The catch: your employer doesn’t just get to decide what light duty looks like. The job has to be approved by your doctor, and your employer has to follow a specific process to make the offer official.
The WC-240: The Form That Changes Everything
If your employer wants to bring you back on light duty, they have to file a WC-240 form. This isn’t a formality. It’s the document that legally puts you on notice and sets the terms of your return.
The WC-240 spells out:
- The rate of pay you’ll receive
- The job duties you’ll be performing
- The schedule you’ll be working
Once you receive a WC-240, you’re required to attempt the job. Georgia law gives you a window where you can try the work for up to 8 hours, and if you genuinely can’t perform it because of your injury, you notify your employer, stop the work, and your benefits are protected.
This is the part most people don’t realize: you don’t get to refuse light duty outright just because you don’t think you can do it. You have to try.
How Employers Misuse Light Duty
Here’s where things get ugly. Some employers use light duty as a tool to push injured workers out instead of bringing them back fairly. We’ve seen it happen to our clients plenty of times.
The miserable-on-purpose job. One of our clients was assigned a “light duty” position that involved sitting in a chair next to a pile of smelly trash all day. The job served no real purpose. The employer was paying him to do nothing useful, hoping he’d quit out of frustration.

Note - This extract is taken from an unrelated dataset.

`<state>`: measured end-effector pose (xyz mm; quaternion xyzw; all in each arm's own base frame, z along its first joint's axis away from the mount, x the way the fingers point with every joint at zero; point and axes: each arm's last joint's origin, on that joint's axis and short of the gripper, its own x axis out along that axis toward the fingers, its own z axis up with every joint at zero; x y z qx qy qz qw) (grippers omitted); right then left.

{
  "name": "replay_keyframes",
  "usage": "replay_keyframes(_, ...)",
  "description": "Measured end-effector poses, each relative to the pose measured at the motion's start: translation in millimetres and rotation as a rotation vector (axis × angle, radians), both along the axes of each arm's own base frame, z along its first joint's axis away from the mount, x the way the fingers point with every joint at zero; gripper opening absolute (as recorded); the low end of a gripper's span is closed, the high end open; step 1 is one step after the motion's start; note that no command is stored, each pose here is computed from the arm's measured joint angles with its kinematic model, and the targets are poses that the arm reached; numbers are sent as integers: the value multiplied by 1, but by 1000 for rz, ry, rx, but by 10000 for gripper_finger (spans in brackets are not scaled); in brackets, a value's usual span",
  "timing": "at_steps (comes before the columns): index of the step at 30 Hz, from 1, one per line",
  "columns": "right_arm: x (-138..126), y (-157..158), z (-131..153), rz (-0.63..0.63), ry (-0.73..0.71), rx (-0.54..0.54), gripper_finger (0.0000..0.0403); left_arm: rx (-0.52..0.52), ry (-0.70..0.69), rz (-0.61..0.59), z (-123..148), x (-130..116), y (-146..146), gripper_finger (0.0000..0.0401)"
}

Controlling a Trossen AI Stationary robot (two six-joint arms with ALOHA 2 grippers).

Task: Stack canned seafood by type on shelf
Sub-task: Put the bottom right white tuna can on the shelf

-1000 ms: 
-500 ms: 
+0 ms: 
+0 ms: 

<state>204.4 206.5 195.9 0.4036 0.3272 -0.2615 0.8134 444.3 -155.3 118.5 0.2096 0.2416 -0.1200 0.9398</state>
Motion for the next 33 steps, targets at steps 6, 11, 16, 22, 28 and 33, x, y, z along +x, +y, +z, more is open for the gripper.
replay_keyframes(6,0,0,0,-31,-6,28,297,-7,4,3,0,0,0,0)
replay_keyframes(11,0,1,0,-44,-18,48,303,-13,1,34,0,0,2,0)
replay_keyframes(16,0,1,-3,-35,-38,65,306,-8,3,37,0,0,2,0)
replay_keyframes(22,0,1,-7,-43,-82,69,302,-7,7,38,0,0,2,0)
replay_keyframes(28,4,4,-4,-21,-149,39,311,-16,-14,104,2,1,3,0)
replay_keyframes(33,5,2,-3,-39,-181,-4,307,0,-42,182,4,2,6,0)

The nonprofit placement. Some employers send injured workers to volunteer at a nonprofit and continue paying them through workers’ comp, framing it as light duty. When this happens, we contact the nonprofit directly and let them know the situation, specifically, that they’re now on the hook for liability if the worker gets hurt while doing tasks for them. Most nonprofits don’t want that exposure, and once they understand what they’ve been pulled into, they typically decline to keep the worker on. That ends the bogus placement and puts the pressure back on the employer to offer something legitimate.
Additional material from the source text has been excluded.